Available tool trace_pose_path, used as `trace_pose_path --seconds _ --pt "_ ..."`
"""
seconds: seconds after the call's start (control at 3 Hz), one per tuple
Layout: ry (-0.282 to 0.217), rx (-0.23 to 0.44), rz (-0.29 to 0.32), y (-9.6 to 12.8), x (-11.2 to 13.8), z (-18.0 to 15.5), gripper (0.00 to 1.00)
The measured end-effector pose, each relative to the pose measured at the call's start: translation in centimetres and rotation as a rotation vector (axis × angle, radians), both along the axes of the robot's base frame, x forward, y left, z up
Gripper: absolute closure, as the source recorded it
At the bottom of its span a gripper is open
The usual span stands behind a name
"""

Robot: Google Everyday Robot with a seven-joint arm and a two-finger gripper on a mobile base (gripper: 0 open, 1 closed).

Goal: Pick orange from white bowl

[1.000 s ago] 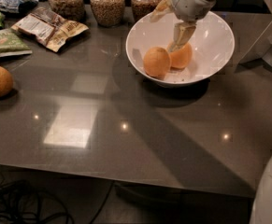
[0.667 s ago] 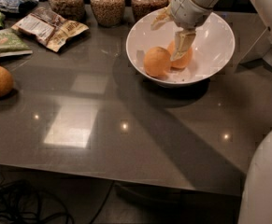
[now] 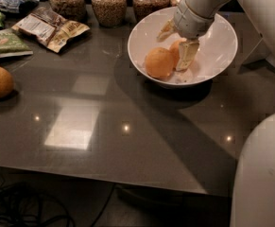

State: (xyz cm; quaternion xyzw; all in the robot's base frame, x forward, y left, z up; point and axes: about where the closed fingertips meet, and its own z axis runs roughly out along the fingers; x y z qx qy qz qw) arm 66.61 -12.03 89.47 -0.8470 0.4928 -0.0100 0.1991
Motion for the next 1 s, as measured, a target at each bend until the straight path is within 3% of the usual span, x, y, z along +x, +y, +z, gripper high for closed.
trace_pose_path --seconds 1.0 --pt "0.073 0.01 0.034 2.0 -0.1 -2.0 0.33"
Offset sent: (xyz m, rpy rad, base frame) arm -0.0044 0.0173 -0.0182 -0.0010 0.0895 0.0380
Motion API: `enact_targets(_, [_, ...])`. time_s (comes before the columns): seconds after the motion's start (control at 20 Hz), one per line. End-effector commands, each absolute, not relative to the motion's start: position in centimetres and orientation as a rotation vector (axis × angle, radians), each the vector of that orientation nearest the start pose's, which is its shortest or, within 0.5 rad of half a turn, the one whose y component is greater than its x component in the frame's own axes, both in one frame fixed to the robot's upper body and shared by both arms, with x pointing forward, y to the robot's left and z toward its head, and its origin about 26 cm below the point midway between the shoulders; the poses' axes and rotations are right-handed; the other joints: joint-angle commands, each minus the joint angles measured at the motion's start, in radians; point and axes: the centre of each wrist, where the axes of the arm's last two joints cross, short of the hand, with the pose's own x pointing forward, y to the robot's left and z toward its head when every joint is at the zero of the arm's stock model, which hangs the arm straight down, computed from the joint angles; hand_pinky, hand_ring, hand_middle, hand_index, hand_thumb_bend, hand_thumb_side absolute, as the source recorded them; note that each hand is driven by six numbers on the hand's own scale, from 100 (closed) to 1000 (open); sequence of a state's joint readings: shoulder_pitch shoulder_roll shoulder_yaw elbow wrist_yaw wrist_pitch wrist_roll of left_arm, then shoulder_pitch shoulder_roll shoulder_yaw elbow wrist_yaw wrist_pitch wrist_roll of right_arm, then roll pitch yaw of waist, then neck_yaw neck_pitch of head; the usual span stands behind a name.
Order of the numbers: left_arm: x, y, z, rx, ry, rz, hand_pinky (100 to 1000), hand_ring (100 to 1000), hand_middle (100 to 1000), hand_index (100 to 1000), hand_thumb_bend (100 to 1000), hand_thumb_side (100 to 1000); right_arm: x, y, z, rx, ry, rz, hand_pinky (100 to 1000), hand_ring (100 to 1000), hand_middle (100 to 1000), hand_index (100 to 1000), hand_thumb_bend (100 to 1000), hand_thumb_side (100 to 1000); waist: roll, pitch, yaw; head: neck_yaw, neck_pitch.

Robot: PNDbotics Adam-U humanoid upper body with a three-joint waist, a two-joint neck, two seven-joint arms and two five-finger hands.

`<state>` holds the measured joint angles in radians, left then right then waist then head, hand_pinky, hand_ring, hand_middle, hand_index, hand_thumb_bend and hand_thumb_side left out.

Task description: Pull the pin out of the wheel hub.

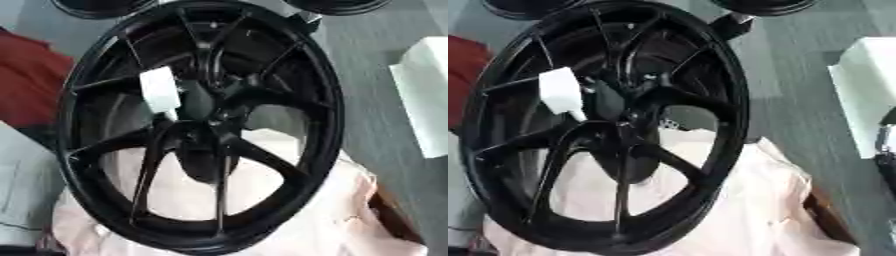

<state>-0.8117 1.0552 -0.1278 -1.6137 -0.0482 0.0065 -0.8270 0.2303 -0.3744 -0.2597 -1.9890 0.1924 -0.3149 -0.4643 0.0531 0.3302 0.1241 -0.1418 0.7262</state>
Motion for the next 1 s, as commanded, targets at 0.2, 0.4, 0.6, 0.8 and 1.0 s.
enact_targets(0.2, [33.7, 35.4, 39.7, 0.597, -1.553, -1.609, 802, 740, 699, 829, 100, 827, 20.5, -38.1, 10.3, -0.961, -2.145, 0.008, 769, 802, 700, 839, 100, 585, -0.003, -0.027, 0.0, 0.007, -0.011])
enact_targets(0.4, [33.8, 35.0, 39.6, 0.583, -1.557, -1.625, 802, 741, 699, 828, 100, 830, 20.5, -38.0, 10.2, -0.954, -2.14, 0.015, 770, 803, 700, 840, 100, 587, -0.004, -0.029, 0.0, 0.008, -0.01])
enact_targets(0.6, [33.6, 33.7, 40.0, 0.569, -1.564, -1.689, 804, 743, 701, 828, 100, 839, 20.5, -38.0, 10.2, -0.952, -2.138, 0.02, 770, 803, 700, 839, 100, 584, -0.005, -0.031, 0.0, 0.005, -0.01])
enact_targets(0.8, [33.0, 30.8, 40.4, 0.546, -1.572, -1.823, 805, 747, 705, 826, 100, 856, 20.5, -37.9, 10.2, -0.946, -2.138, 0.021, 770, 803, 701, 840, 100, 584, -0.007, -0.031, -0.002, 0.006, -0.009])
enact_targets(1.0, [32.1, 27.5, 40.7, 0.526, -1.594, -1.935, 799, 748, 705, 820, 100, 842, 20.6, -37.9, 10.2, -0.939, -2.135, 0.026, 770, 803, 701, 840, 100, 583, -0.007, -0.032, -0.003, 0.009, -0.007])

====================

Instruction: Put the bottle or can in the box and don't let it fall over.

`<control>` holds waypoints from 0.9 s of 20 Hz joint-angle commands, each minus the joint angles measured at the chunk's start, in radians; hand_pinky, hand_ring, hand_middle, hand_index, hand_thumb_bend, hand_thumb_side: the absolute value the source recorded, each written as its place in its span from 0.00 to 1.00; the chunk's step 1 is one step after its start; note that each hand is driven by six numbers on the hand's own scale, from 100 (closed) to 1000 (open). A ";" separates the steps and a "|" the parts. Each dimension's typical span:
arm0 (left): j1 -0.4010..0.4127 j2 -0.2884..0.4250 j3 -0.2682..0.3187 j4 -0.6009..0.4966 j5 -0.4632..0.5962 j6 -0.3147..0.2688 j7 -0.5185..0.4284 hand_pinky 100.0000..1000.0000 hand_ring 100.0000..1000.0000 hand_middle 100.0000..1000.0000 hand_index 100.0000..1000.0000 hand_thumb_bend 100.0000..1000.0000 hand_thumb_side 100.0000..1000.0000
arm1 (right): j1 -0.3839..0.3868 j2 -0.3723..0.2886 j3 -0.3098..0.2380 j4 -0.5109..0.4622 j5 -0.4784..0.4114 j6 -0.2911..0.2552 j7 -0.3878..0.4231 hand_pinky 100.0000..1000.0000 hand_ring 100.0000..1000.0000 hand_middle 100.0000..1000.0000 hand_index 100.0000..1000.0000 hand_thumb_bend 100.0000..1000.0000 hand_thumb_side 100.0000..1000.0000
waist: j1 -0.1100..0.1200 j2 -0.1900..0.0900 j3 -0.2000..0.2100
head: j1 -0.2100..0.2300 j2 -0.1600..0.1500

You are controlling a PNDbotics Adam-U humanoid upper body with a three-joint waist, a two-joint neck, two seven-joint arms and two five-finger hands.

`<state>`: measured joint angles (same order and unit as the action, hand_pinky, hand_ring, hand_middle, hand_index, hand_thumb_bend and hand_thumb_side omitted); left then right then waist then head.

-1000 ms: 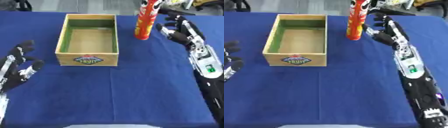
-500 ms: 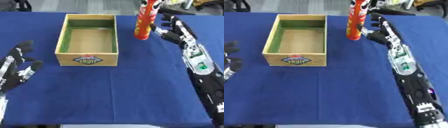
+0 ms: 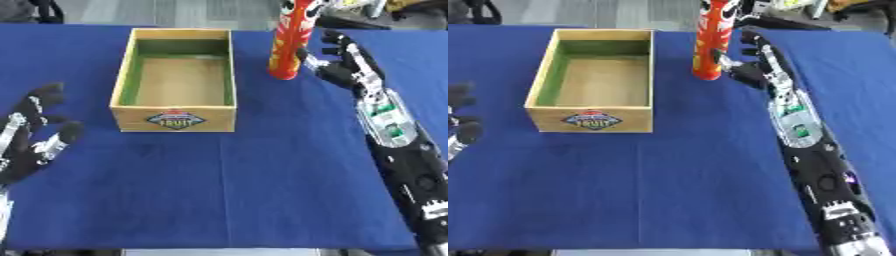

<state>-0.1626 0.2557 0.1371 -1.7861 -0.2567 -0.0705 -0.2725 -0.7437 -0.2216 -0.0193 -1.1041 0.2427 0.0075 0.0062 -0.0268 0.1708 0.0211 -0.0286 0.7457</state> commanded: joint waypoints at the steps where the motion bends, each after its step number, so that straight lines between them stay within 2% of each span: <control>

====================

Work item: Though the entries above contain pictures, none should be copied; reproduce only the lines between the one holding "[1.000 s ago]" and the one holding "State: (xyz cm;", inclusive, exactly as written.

Written solution:
[1.000 s ago] 
[0.667 s ago] 
[now] 

State: (xyz cm; quaternion xyzw; all in the robot's base frame, x forward, y left, z up; point and axes: about where the closed fingertips meet, and its own z axis runs roughly out along the fingers; x y z qx qy qz qw) arm 66.61 -12.03 89.47 -0.8470 0.4928 -0.0100 0.1991

That concludes the exercise.